Термос Ефимко всегда брал с собой. Такое правило установил, еще когда поженились и его определили в колхозные пастухи. Попросил:
— Анна, будь добра, купи мне термос.
— Термос? Какой, Фима, термос? — удивилась она. — Я и словца такого никогда не слыхивала.
— Ну, это… как бы тебе сказать, зеркальная бутылка, что ли. В корпусе… Да, то есть… в защитной жестяной рубашке. Проще сказать — посудина такая. Во-во, посудина, но хитрая: нацедишь горячего чая — сутки не остужается. Поняла?
Кивнула. Знала она, знала по его рассказам, что в сорок четвертом году под Кривым Рогом сапер Мукасеев январским темным вечером под пулеметным огнем разминировал проход к немецкой передовой для нашей разведки, торопился, ошибся и подорвался на мине. Оторвало кисть левой руки, шибко ранило в живот.
— Тебе он нужен, этот термос? Да? Куплю. Как поеду в город, так и куплю.
— Не просто нужен, позарез нужен! Говорил я тебе: в госпитале в Ярославле больше года провалялся, желудок и кишки страсть как были посечены осколками мины. Лечил меня врач-старичок, тихий такой. Всех на «вы» называл. Вот он однажды и сказал мне: «Хотите, Мукасеев, жить — никогда, за-пом-ни-те… никогда не пейте холодной воды, ни колодезной, ни ключевой… Нельзя вам. И холодного молока нельзя. И щей холодных ни в коем случае…» Поняла теперь?

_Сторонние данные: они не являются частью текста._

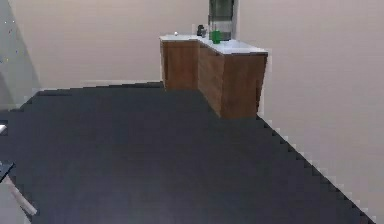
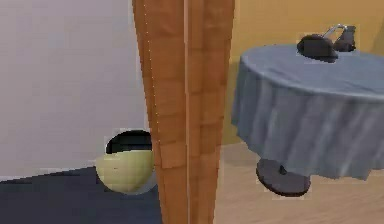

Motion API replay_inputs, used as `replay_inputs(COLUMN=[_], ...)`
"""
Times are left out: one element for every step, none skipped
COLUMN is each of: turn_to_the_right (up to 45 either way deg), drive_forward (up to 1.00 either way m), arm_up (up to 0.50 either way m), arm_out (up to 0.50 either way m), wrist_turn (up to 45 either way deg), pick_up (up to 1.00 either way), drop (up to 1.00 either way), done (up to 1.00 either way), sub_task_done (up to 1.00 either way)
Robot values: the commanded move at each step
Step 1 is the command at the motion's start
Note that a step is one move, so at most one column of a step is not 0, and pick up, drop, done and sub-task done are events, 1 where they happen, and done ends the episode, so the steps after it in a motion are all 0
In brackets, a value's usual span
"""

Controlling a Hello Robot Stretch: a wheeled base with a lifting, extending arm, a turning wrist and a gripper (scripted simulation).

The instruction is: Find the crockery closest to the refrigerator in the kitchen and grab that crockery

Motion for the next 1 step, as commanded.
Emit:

Слетала в город, обежала десяток магазинов, сыскался термос в военторге… С того дня это стало ее первой заботой — налить в посудину крутого кипятка. Когда скажет, бросит щепотку чаинок. А посуда эта, будь она неладна, оказалась хрупкой: упал — разбилась; задел сумкой за дерево — разлетелась на черепки… Штук семь-восемь сменила ему этих самых термосов… Не жалко… Теперь бы вот и купила, да некому…
Он одинаково любил и зиму, и лето, и осень, но весне отдавал предпочтение: пригревало, ликующе лучилось солнце, сильными пастушьими кнутами полосовали снега ручьи, Ефимко становился шумливым, оживленным, глаза молодели, отблескивали синевой; каждый день выходил на откос поглядеть, не тронулась ли река, не открылись ли зеленые проплешины на угревных буграх.
Не раз он признавался жене, что не устает любоваться казалось бы будничной, привычной картиной — как, рассыпавшись по лугу, коровы, будто по одной общей команде (чьей — неведомо), опустив головы, своим дыханием шевеля травинки, прихватывали языками, подгребали, шумно, вкусно, с податливым хрустом щипали траву; бока раздувались, круглились, темные ремешки на пепельных и сивых спинах натягивались, дряблое, поначалу болтающееся вымя наливалось, туго раздавалось. И обязательно перед стадом и в его середке как-то неожиданно появлялись птицы: скворцы, трясогузки, зяблики, дрозды; низко пластаясь, пролетали ласточки; коровы сдували губами разных мотыльков, жучков, паучков — пернатым гостям только подбирай.